» TASK GOAL
Instruction for the data below: set down exactly the lines from the line with "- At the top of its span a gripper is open" to the line with "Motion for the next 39", inclusive, and no others.
=======
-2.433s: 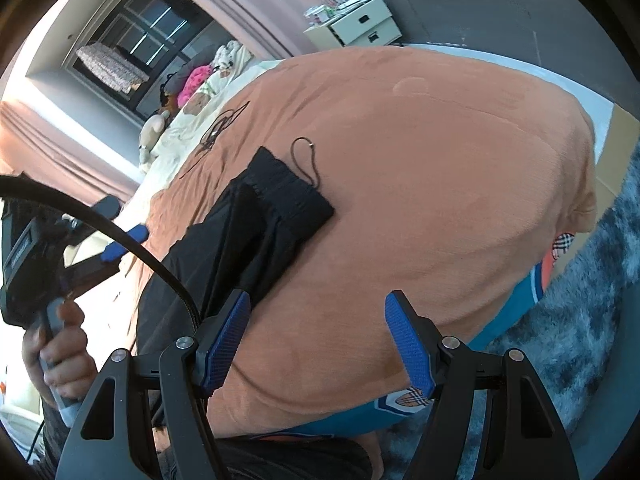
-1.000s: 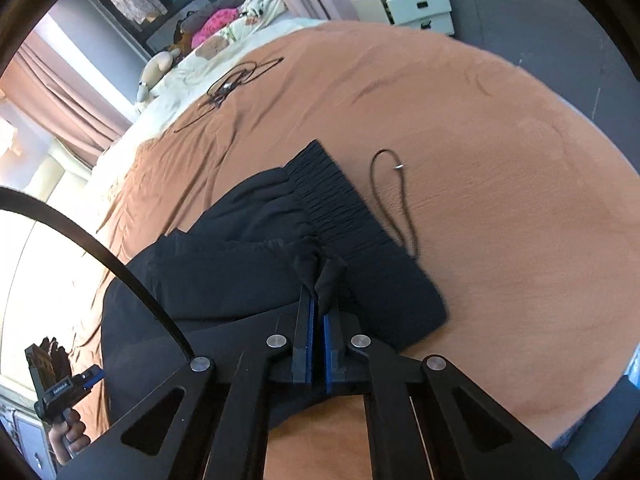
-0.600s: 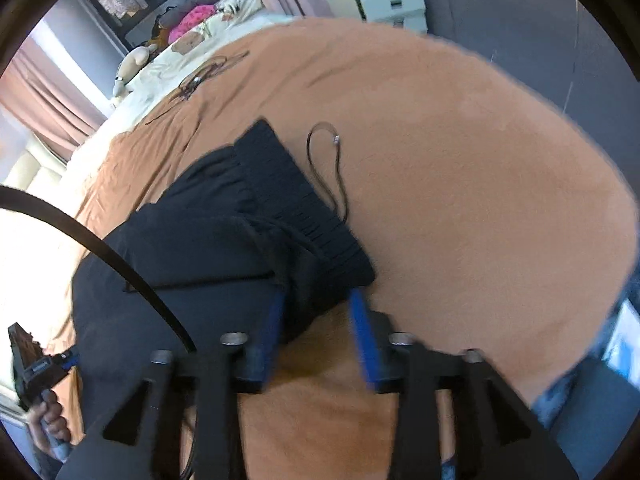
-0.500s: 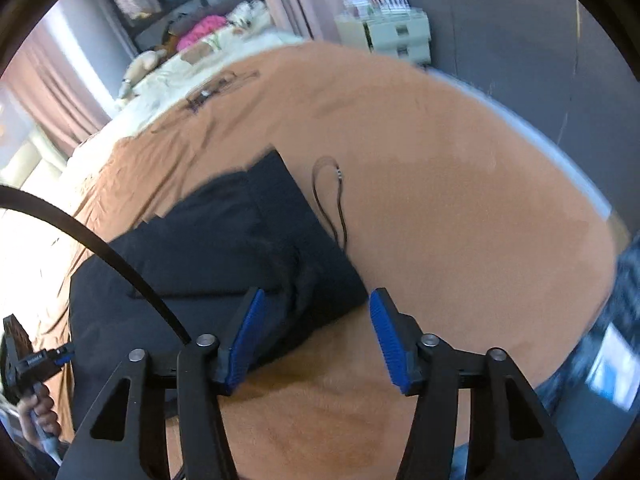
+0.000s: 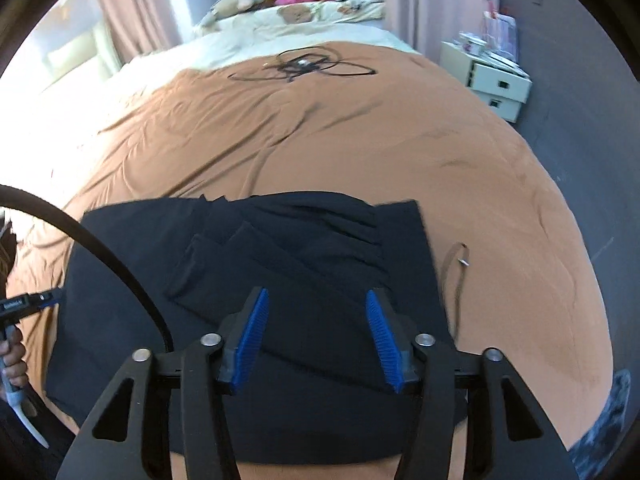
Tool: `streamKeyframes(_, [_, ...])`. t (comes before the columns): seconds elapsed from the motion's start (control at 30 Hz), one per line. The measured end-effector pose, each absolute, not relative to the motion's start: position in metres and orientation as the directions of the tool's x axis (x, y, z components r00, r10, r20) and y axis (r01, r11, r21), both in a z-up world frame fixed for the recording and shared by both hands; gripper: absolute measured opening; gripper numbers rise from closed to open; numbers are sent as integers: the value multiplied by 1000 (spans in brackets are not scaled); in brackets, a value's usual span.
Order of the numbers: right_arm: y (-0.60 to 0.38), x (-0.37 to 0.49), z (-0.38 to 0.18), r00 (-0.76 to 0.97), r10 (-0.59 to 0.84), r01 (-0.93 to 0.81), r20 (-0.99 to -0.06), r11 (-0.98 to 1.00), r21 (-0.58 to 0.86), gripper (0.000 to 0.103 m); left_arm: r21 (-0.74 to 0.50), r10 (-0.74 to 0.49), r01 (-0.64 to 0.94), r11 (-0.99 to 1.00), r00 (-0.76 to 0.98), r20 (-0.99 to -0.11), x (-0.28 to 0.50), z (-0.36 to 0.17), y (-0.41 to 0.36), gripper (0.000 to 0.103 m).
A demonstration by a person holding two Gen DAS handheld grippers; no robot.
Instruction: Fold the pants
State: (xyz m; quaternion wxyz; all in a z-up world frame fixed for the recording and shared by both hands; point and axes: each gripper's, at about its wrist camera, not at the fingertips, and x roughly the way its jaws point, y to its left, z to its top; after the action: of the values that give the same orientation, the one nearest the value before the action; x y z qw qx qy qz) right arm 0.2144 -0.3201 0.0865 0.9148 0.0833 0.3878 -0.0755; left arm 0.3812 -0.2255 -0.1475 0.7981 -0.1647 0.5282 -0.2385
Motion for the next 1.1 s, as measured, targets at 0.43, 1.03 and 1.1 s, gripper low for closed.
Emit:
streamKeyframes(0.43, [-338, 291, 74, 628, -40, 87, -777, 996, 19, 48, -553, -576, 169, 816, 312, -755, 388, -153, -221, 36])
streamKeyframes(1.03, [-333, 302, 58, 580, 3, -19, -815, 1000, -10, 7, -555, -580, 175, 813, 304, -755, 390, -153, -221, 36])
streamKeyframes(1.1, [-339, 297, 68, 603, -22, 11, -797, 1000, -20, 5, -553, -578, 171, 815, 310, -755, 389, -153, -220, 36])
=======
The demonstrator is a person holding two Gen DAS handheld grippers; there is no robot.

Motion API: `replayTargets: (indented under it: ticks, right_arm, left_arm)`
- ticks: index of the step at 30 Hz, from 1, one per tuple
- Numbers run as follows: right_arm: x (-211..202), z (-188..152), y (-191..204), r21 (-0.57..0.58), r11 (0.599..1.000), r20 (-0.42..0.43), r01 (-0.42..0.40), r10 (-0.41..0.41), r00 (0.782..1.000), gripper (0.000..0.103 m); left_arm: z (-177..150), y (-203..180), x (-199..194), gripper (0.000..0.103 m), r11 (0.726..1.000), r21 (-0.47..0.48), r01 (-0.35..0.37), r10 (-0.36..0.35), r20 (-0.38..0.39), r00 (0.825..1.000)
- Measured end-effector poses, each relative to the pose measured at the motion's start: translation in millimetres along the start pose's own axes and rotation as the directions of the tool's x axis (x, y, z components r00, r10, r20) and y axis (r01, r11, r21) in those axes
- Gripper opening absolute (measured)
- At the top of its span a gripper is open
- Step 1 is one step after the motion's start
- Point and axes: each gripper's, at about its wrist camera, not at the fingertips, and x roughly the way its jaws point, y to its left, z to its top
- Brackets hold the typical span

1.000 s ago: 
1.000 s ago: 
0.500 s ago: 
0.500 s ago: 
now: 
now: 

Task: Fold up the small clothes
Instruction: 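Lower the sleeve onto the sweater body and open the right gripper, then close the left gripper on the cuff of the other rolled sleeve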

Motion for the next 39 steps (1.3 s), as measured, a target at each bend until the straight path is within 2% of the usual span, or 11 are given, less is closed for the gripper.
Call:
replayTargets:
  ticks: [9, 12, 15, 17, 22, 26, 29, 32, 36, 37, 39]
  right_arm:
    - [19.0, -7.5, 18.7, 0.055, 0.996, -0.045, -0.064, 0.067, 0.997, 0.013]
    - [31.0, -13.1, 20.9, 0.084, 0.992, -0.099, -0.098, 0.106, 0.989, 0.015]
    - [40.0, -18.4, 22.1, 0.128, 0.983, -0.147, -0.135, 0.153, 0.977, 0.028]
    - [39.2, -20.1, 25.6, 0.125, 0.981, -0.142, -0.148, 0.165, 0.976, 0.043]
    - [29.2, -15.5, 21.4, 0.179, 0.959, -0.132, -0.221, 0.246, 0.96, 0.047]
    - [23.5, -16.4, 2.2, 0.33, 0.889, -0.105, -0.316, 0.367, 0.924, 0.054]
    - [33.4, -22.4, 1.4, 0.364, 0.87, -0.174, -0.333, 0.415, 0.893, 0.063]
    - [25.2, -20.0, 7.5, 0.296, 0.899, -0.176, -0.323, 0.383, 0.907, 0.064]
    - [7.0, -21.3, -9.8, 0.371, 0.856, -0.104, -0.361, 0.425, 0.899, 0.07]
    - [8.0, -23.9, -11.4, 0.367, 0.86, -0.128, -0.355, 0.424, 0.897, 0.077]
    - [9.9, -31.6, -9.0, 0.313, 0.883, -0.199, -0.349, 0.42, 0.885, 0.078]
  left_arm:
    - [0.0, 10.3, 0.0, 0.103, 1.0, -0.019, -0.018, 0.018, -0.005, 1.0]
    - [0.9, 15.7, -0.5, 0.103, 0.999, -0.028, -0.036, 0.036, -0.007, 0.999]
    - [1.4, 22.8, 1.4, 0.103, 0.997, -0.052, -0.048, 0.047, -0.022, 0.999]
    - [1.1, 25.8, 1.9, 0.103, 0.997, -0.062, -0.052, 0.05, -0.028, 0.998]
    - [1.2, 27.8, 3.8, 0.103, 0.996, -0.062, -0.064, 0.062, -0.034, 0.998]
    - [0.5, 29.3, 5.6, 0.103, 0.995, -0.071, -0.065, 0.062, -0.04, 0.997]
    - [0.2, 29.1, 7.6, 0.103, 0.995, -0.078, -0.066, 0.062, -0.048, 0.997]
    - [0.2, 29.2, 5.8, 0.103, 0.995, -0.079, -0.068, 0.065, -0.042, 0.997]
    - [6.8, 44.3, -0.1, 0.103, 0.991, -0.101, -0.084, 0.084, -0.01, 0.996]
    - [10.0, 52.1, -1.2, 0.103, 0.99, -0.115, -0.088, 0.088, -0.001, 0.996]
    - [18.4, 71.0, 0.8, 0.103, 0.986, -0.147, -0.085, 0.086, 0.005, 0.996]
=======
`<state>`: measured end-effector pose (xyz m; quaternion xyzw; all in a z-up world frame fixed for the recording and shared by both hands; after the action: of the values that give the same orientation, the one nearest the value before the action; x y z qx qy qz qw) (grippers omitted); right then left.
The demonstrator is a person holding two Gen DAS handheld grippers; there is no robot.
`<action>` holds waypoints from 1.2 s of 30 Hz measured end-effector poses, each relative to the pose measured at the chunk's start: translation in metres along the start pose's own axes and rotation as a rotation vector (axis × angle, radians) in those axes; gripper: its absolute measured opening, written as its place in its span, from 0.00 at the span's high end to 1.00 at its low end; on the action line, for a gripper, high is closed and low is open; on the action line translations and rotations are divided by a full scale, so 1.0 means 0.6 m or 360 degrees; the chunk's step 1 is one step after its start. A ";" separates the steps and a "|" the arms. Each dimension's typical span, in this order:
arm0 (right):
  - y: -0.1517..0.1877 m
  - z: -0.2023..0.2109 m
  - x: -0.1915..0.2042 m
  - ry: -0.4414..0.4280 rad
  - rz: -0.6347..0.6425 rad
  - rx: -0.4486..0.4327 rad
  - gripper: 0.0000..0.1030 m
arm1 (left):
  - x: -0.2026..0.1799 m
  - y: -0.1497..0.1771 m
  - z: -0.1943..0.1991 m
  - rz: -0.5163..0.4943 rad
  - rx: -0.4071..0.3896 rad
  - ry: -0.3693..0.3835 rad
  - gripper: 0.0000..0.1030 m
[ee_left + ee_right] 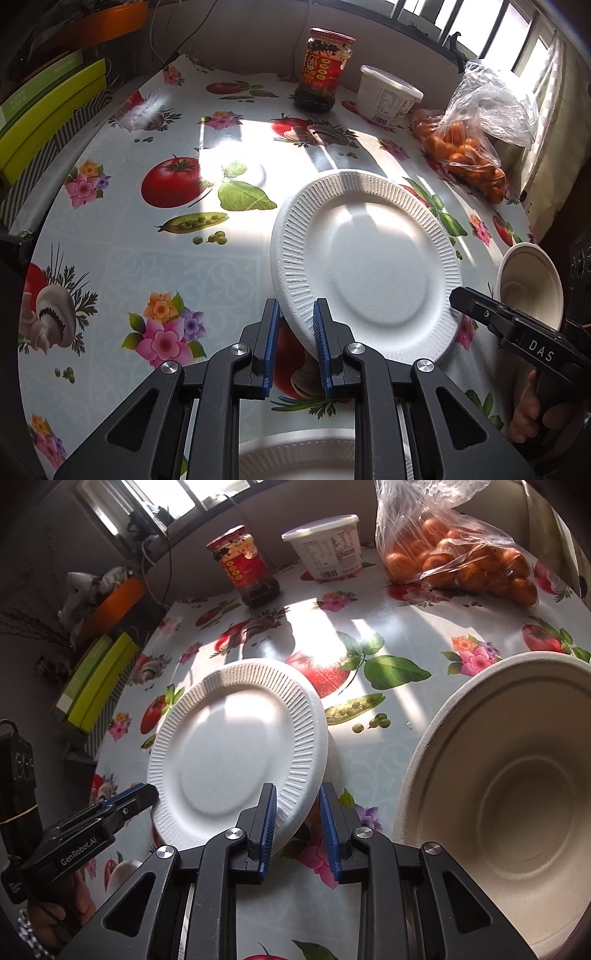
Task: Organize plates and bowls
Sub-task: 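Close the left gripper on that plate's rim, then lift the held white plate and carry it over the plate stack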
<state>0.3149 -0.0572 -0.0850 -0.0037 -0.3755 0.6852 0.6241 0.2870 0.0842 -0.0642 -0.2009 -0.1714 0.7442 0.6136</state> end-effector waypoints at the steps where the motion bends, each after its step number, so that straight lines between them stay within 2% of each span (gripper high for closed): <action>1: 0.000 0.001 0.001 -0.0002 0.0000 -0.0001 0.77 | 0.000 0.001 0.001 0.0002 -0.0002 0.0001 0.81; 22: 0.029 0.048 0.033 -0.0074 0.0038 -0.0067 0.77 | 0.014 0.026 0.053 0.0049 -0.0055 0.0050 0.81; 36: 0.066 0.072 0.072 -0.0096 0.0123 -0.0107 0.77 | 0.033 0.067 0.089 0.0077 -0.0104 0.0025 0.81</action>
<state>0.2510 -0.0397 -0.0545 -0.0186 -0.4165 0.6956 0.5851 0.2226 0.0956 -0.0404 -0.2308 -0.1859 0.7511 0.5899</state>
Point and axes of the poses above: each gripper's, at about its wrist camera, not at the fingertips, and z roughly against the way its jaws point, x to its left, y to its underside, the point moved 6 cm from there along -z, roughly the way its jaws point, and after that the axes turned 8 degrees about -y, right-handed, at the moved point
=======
» ANSWER BOX
- At the top of its span a gripper is open
- Step 1 is one step after the motion's start
- Point and axes: each gripper's, at about its wrist camera, not at the fingertips, and x roughly the way its jaws point, y to its left, z to its top
- Brackets hold the typical span

1.000 s ago: 
1.000 s ago: 
0.500 s ago: 
0.500 s ago: 
now: 
now: 

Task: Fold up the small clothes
Instruction: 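Lower the sleeve onto the sweater body and open the right gripper, then close the left gripper on the cuff of the other rolled sleeve
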
Motion for the next 39 steps (1.3 s), as measured, a target at each bend until the straight path is within 2% of the usual span, or 11 are given, less is closed for the gripper.

The full output has already been given.